● **Try it**: In the data that follows, how many lines contain the word "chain"? Give only that number.

● **Supplied information**:
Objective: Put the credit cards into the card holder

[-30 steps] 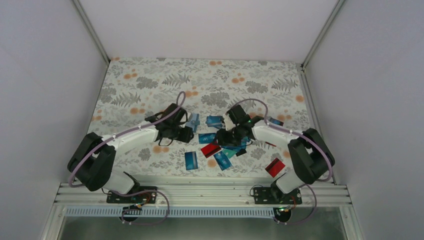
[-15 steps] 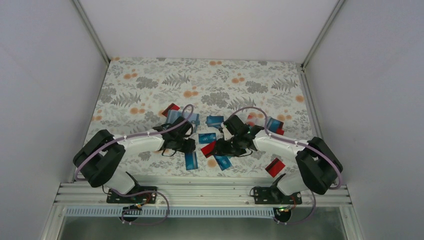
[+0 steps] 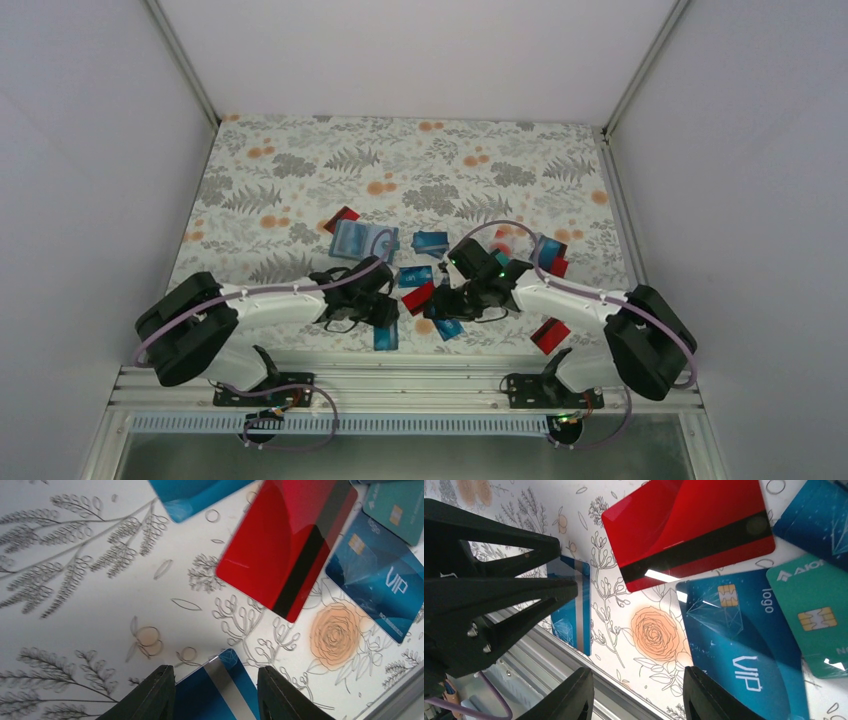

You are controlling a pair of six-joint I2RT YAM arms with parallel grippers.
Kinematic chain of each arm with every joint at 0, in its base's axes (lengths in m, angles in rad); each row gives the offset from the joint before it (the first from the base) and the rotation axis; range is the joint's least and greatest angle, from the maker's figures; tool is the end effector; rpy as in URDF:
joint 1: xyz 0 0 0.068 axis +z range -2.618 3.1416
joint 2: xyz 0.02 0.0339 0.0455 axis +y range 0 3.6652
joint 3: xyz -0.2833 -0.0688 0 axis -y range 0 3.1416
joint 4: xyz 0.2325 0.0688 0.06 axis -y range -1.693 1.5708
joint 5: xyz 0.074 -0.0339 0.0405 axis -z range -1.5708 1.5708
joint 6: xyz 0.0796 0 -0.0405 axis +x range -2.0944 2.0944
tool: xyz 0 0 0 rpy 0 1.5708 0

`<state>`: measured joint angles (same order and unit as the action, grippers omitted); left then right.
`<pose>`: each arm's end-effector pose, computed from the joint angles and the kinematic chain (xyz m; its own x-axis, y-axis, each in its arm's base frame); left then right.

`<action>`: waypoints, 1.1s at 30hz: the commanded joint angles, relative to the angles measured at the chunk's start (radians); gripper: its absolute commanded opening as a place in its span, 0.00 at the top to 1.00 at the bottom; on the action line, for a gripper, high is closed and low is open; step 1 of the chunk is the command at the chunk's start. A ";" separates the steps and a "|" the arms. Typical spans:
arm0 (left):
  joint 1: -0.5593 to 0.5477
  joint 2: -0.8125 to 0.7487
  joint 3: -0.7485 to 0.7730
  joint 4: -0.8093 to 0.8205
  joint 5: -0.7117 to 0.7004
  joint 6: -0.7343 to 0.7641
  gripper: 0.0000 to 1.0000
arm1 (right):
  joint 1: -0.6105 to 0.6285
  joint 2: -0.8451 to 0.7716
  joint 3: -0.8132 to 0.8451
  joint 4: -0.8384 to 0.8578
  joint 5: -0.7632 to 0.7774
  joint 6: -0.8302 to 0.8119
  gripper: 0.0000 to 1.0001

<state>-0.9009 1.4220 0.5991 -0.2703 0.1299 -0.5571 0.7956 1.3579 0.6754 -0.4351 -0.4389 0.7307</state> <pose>0.1474 -0.2027 0.1282 -0.8986 0.2901 -0.3293 0.3996 0.8510 -0.3407 0.1455 0.1968 0.1590 -0.9870 -0.1441 -0.0711 -0.1586 0.8014 0.5767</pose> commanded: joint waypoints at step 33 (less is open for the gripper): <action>-0.139 -0.051 -0.052 -0.136 -0.054 -0.190 0.58 | 0.376 0.081 -0.236 0.605 0.008 0.525 0.46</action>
<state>-1.0309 1.3689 0.5865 -0.3630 0.0639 -0.7265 1.1553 1.4296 0.4686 0.0814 -0.4744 1.1835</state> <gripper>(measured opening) 0.422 0.542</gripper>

● **Answer below**: 2